→ Goal of the exercise
Return the whole listing, line for line, without the pictures in it.

####

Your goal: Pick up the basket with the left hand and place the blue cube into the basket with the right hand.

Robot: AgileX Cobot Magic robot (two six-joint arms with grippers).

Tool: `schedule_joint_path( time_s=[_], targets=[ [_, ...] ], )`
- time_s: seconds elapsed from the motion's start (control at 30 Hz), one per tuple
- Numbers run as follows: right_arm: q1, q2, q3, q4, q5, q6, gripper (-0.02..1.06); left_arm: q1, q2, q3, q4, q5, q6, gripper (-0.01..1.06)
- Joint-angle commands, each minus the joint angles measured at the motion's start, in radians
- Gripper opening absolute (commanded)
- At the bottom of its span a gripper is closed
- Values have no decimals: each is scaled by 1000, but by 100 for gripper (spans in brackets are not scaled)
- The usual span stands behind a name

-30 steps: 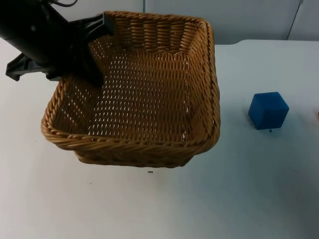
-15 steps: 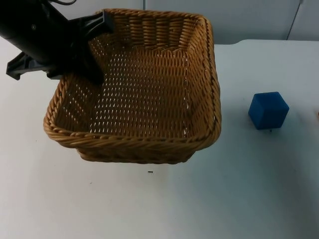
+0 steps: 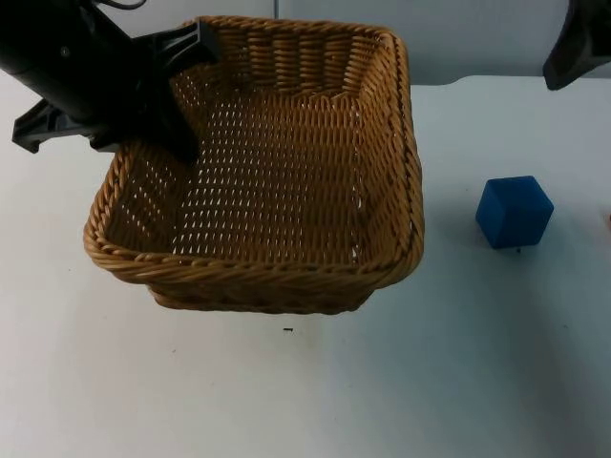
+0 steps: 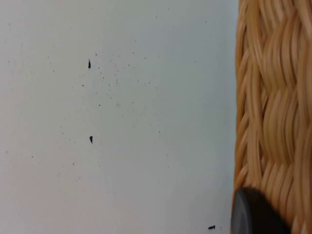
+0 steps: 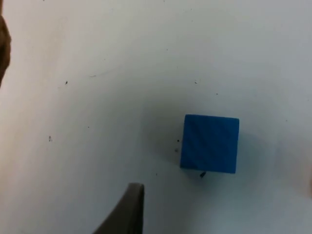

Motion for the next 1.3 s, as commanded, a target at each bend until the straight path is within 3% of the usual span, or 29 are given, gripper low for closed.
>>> schedule_joint_path(
  time_s=[0.0,0.37,0.63,0.97,1.27],
  targets=[
    [4,37,-10,-9,-35,5,104,-5,-16,-2,-30,-4,-2,0],
    [4,188,-10,-19,-87,20,104,-5,-16,-2,-30,-6,-2,0],
    [4,305,-10,-20,-184,21,104,-5,-16,-2,-32,-6,-2,0],
    [4,382,-17,37,-276,21,103,-6,-16,-2,-35,-19,-2,0],
    [26,428,-80,53,-262,21,102,-6,-16,-2,-35,-22,-2,0]
  ],
)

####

→ Result
Your goal: Pick up the basket with the left hand and place the blue cube into the basket with the right hand.

Robot: AgileX Cobot Magic robot (two six-joint arms with grippers).

Tool: `schedule_joint_path( time_s=[_], targets=[ [_, ...] ], )`
- time_s: seconds elapsed from the motion's start (control at 30 Hz), one per tuple
- Numbers run as follows: right_arm: q1, q2, q3, q4, q5, q6, gripper (-0.02..1.06); left_arm: q1, q2, q3, q4, q5, q6, gripper (-0.01..1.06)
- Joint-angle commands, each minus the joint angles measured at the motion's start, in radians
- Gripper opening absolute (commanded)
- At the bottom of its span a gripper is closed
- Values have no decimals: each is scaled by 1000, but by 100 for gripper (spans in brackets are not scaled)
- The usual span stands behind a name

-30 steps: 
-15 steps: 
+0 steps: 
+0 steps: 
+0 steps: 

Motion for the next 1.3 s, as commanded, a target at each bend until the straight path is within 3% of the usual span, or 29 are given, gripper low for closed.
>>> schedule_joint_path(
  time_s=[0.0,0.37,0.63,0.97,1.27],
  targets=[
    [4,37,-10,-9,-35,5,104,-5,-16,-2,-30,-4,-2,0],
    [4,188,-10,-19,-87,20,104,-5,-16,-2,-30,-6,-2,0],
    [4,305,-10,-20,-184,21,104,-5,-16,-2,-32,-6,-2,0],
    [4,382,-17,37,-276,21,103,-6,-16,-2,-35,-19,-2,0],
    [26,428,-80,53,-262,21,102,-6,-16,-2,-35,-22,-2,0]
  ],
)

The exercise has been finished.